INSTRUCTIONS TO FOLLOW:
Print the listing below word for word, but drop any pictures it contains.

DATASET EXCERPT:
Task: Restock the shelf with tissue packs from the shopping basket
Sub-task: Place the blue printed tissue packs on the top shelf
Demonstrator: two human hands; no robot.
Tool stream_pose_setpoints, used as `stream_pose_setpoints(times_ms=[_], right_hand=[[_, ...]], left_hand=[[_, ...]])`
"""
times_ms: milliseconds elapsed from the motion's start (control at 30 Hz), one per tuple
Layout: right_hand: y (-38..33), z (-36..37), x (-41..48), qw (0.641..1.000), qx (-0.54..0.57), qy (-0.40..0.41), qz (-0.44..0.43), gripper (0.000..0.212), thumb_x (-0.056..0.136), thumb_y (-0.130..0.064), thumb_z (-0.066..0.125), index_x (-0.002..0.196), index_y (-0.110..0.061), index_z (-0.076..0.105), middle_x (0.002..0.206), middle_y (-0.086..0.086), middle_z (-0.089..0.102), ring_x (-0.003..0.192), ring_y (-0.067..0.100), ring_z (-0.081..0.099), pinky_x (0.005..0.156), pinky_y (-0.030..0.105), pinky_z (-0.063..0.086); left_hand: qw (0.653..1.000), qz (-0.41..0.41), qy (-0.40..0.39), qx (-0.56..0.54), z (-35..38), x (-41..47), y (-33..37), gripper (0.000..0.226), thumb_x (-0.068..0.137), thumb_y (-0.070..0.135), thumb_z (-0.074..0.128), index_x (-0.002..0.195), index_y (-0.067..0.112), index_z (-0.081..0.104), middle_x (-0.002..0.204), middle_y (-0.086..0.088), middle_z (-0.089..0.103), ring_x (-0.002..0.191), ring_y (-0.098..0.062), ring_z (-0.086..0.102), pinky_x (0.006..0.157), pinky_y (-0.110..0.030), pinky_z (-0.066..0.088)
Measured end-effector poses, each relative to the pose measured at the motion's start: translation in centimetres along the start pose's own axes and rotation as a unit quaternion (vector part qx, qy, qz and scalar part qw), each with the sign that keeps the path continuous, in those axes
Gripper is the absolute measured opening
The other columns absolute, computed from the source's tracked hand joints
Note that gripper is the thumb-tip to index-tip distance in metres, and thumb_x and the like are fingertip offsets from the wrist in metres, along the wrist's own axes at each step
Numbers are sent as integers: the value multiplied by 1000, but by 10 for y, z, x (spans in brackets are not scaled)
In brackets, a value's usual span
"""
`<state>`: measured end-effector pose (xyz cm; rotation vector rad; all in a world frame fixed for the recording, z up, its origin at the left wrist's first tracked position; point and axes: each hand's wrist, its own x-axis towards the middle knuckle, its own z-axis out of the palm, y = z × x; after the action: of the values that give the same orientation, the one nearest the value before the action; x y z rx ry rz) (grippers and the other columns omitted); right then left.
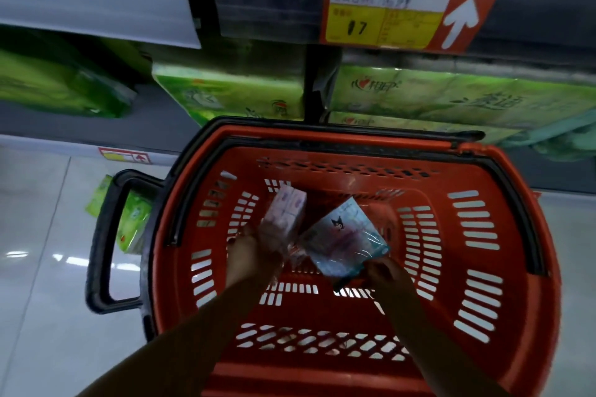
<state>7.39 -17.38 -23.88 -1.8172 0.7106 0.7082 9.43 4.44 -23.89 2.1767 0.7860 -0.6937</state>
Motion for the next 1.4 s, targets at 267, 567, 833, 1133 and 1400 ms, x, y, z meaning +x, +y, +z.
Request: stream_pose_setpoints(times_ms=[267, 567, 833, 1133, 1400], right_hand=[[-38, 2, -37, 998, -64, -7, -11, 21, 94, -7, 52, 81, -22, 58, 82, 4, 63, 73, 21, 54, 60, 27, 37], [-77, 15, -76, 999, -48, 2, -16, 14, 93, -5, 52, 89, -16, 59, 85, -1, 62, 81, 16, 58, 62, 23, 40], [-111, 20, -98, 995, 94, 27, 28, 10, 95, -19, 52, 88, -23, 57, 104, 10, 64, 87, 25, 64, 89, 54, 51], [-161, 8, -154, 937, 333, -63, 85, 63, 76, -66, 45, 119, -22, 59, 113, 5, 66, 105, 23, 60, 81, 40, 51], [-236, -49, -228, 926, 365, -81, -56, 76, 68, -65, 69, 129, -21, 58, 125, 7, 65, 113, 26, 63, 96, 48, 47]], left_hand=[[989, 138, 38, 34, -41, -47, -8, 47, 75, 18, 77, 115, 15, 53, 107, 9, 52, 101, -12, 51, 77, -18, 47], [987, 115, 31, -104, -95, -79, 24, 43, 77, 9, 74, 111, 23, 54, 107, 11, 59, 96, -6, 59, 68, -12, 53], [933, 50, -94, -342, -183, -100, 34, 47, 59, 7, 85, 100, 1, 63, 90, -13, 72, 75, -25, 72, 58, -30, 56], [889, 43, -194, -412, -230, -137, 64, 52, 43, 22, 82, 87, -2, 66, 92, -28, 69, 75, -37, 70, 60, -34, 59], [872, 55, -250, -416, -266, -201, 115, 48, 62, 8, 74, 107, -7, 64, 96, -22, 72, 76, -28, 70, 61, -29, 58]])
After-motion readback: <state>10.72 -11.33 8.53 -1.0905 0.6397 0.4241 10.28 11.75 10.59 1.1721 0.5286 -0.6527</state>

ANSWER TO THE EXERCISE:
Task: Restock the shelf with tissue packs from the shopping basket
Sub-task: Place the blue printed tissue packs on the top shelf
Demonstrator: two human hands; no robot.
Tool stream_pose_setpoints, used as `stream_pose_setpoints(times_ms=[_], right_hand=[[_, ...]], left_hand=[[_, ...]])`
"""
times_ms: milliseconds elapsed from the motion's start (control at 30 Hz), one per tuple
Layout: right_hand: y (-38..33), z (-36..37), x (-41..48), qw (0.641..1.000), qx (-0.54..0.57), qy (-0.40..0.41), qz (-0.44..0.43), gripper (0.000..0.212), thumb_x (-0.056..0.136), thumb_y (-0.130..0.064), thumb_z (-0.066..0.125), index_x (-0.002..0.196), index_y (-0.110..0.061), index_z (-0.076..0.105), middle_x (0.002..0.206), middle_y (-0.086..0.086), middle_z (-0.089..0.102), ring_x (-0.003..0.192), ring_y (-0.067..0.100), ring_z (-0.081..0.099), pinky_x (0.005..0.156), pinky_y (-0.030..0.105), pinky_z (-0.063..0.086); left_hand: qw (0.653..1.000), qz (-0.41..0.41), qy (-0.40..0.39), qx (-0.56..0.54), z (-35..38), x (-41..47), y (-33..37), gripper (0.000..0.226), thumb_x (-0.068..0.137), thumb_y (-0.070..0.135), thumb_z (-0.074..0.128), index_x (-0.002..0.195), index_y (-0.067..0.112), index_z (-0.081..0.104), middle_x (-0.002..0.204), middle_y (-0.086..0.088), middle_z (-0.089..0.103), ring_x (-0.002..0.191), ring_y (-0.098..0.062), ring_z (-0.086..0.102), pinky_x (0.006..0.157), pinky_y (-0.110..0.030), pinky_z (-0.066..0.088)
Measured end-effector poses, each relative to the pose measured at the motion's start: translation in centimetres along the start pose's own axes and rotation as a unit quaternion (vector part qx, qy, qz and scalar part qw), each with the sign that keeps the path continuous, in those axes
Gripper is the absolute measured opening
The other columns absolute, computed from the source's tracked hand joints
Note that gripper is the thumb-tip to index-tip distance in metres, and thumb_x and the like are fingertip offsets from the wrist in metres, along the wrist's own axes at each step
Numbers are sent as integers: the value multiplied by 1000, but by 10 for y, z, x (spans in brackets are not scaled)
In brackets, a value's usual span
"""
`<state>`: measured end-effector pose (xyz cm; rotation vector rad; all in a world frame fixed for the recording, z up, its origin at the left wrist's first tracked position; point and axes: each hand's wrist, its own x-axis towards the middle knuckle, its own z-axis out of the palm, y = z × x; after the action: of the values that give the same orientation, the one nearest the value before the action; x y z rx ry rz) (grippers and the other columns omitted); right then left.
<state>7.39 -17.38 -23.88 -1.8172 0.7106 0.7082 9.43 4.44 -23.89 2.1767 0.7860 -0.6937</state>
Motion for the next 1.4 s, targets at 267, 567, 833, 1133 and 1400 ms, x, y, z meaning +x, +y, +z.
Request: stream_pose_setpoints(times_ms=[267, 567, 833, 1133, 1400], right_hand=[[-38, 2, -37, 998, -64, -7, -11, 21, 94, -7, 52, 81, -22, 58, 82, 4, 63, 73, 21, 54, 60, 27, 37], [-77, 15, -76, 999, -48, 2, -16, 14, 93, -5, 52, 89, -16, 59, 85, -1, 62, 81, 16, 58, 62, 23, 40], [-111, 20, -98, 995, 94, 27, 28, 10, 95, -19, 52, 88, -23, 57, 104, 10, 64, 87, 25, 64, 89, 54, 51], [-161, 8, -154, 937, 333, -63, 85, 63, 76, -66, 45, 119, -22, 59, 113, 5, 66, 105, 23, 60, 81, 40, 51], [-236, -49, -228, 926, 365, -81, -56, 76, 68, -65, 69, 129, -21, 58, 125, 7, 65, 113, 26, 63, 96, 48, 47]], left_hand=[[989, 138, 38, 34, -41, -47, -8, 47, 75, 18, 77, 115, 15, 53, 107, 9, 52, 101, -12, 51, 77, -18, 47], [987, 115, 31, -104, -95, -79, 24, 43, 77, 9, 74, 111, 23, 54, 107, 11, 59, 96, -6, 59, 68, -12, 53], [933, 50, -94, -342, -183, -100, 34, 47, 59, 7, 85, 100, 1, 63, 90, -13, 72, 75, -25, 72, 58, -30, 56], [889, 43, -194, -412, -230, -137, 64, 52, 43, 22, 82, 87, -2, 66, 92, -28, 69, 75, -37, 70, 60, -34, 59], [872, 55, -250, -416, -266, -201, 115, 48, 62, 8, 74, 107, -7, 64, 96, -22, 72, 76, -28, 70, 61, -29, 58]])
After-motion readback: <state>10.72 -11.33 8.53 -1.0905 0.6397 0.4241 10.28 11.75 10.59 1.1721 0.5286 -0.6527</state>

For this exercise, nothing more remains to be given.